Today, a characteristic (e.g. high-quality company) leading to better performance in that company’s stock is overwhelmed by the actions of a third variable: the monetary policy of central banks.

One’s best strategy in this scenario is to diversify across geographies and asset classes, and, instead of attempting to maximize return, seek to minimize maximum regret (‘minimax’). Each person’s minimax regret is subjective. For some, it might be financial ruin. For others, it may be earning a lower return than their peers.

                It’s important to not rely on computer algorithms to make our decisions during this stage. We’re hardwired pattern-seeking machines, but we must think beyond that. Be humble in knowing we will never understand how a chaotic system like this works, but we can approximately try.

It’s tough to resist The Answer because we want there to be an all-knowing, all-useful solution. Closed-form solutions like this don’t exist though.

Hurdles to Electric Cars Taking Over the World

This summary from the NY Times outlining what has to occur for electric cars to be the dominant automobile on the planet was terrific. I wanted to condense it here:

#1: The cost to construct the motors and components must come down further: The prices for the batteries that go in electric cars have fallen by more than 50% since 2011. However, the powertrain for an electric car still costs $16,000 compared to a $6,000 cost in a car with an internal combustion engine (ICE). It could be another 6-7 years before the costs are equivalent.

#2: The elements needed to make batteries need to be in large supply working through an efficient supply chain: The resources used in batteries for electric vehicles include cobalt and lithium, commodities that have little use in conventional cars. There are two potential issues here: first is mining enough supply to match the fast-growing demand, and second is where the resources are located. For instance, most of the world’s cobalt comes from the Democratic Republic of Congo, a historically unstable area.

#3: More charging stations, lots more charging stations. And the charging needs to be faster: The number of charging stations in the US has gone from several hundred in 2010 to 16,000 today. That’s a good start, but it is still far behind the 112,000 gas stations located in the States.

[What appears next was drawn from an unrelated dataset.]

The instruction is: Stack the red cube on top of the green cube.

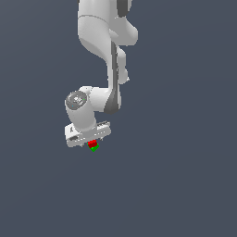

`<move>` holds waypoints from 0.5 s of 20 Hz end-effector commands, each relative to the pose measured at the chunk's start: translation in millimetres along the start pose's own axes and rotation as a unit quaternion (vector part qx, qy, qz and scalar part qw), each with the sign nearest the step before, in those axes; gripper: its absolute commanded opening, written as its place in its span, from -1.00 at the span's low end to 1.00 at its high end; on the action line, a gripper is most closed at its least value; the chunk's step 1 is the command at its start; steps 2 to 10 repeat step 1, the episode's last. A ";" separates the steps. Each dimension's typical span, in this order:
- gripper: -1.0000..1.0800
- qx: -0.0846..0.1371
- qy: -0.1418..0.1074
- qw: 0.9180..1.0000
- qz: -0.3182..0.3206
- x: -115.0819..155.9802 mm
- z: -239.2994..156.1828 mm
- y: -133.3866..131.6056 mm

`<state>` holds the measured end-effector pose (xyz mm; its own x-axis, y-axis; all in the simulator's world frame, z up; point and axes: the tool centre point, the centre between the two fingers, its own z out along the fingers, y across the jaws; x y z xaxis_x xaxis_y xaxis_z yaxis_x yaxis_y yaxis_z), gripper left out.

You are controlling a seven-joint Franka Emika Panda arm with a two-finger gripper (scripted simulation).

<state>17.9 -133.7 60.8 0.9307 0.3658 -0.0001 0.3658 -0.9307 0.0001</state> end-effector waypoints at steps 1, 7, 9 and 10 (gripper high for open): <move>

#4: Users must adjust to the differences of driving an electric car: There is no engine sound, or smell of gas or exhaust. They accelerate faster, and hug lower to the ground. It will be cheaper to maintain over time. Some of these are positives, but drivers will still need to adapt.

#5: Car companies are going to need to invest a lot of money upfront: And we don’t know what the auto transportation environment will look like by the time electric and hybrid vehicles become more mainstream. How cars are sold by dealers and how they’re used by consumers is still up for debate.